_Task description_: Your answer should consist of every line from the records that holds the string "camera".

Dataset records:
========

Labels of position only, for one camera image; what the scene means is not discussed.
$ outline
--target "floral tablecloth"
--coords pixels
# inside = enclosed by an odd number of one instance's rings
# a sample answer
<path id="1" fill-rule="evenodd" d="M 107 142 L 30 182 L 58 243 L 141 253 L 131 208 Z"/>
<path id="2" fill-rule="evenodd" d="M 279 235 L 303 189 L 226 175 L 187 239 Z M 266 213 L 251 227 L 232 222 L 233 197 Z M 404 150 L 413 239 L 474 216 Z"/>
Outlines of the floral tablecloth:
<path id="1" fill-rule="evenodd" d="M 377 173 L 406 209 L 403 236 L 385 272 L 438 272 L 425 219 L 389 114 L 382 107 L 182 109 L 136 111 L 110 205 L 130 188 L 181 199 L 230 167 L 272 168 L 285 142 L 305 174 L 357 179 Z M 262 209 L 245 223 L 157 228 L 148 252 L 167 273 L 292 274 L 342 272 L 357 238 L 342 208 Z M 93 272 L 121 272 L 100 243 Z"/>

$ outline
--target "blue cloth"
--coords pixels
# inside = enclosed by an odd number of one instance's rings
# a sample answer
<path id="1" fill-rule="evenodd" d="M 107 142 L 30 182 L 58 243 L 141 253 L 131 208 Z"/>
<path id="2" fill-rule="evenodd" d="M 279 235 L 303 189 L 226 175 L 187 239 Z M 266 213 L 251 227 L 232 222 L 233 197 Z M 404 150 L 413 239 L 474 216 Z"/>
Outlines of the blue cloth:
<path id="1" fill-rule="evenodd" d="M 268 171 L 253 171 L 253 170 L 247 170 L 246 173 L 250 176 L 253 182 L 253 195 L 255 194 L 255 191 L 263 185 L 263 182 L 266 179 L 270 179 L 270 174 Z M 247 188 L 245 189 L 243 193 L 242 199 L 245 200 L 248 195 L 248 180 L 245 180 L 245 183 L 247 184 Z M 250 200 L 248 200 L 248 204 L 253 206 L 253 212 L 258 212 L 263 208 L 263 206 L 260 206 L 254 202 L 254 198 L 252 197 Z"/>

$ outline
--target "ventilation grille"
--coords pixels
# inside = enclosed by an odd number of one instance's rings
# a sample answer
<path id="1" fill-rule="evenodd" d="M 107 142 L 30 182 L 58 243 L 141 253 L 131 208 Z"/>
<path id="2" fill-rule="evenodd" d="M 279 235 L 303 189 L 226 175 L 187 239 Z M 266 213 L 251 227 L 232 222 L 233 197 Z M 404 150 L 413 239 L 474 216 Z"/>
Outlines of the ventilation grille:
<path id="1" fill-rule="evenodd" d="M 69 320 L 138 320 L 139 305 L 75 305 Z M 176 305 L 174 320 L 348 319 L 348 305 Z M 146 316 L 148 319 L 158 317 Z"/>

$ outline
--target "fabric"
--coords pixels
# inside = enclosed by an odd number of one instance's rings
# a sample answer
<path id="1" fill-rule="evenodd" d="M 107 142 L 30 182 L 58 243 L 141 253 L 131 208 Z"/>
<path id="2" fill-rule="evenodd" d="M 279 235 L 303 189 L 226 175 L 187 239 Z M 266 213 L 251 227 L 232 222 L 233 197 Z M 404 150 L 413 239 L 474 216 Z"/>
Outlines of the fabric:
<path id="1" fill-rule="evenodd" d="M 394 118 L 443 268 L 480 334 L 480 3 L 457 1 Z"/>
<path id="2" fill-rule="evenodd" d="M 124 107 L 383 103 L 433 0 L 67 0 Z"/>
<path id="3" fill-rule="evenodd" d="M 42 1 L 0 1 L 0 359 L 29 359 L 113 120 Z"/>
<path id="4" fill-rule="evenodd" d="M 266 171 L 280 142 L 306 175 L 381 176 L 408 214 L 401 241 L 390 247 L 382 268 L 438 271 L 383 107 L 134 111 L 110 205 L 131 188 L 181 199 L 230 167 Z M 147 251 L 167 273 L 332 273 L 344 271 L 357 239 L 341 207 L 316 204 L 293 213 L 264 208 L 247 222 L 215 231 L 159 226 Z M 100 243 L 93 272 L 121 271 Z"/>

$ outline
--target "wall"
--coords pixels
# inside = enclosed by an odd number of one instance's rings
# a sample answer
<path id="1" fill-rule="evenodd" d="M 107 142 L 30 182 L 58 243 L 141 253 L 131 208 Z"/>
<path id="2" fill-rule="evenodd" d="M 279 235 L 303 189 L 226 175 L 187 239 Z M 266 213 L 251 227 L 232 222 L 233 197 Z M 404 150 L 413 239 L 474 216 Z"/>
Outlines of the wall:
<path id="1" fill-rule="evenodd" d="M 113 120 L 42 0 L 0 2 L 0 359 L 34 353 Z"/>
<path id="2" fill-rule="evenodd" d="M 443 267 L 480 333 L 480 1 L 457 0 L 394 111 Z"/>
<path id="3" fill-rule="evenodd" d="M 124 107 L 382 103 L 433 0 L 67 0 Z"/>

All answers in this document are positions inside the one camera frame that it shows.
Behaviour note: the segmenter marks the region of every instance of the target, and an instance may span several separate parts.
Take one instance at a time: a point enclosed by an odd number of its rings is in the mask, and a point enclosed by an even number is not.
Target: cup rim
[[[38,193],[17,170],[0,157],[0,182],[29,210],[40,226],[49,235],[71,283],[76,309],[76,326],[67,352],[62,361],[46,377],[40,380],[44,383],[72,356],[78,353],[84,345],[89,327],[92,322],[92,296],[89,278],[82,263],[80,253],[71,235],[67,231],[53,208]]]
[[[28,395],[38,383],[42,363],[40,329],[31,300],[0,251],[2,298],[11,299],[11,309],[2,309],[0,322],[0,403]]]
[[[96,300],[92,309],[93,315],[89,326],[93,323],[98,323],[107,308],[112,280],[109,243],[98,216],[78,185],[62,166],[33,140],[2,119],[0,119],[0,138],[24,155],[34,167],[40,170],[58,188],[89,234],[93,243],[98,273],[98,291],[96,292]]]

========

_Result of this exercise_:
Labels of position only, for one camera image; what the scene means is not discussed.
All answers in this document are positions inside the one camera frame that it shows.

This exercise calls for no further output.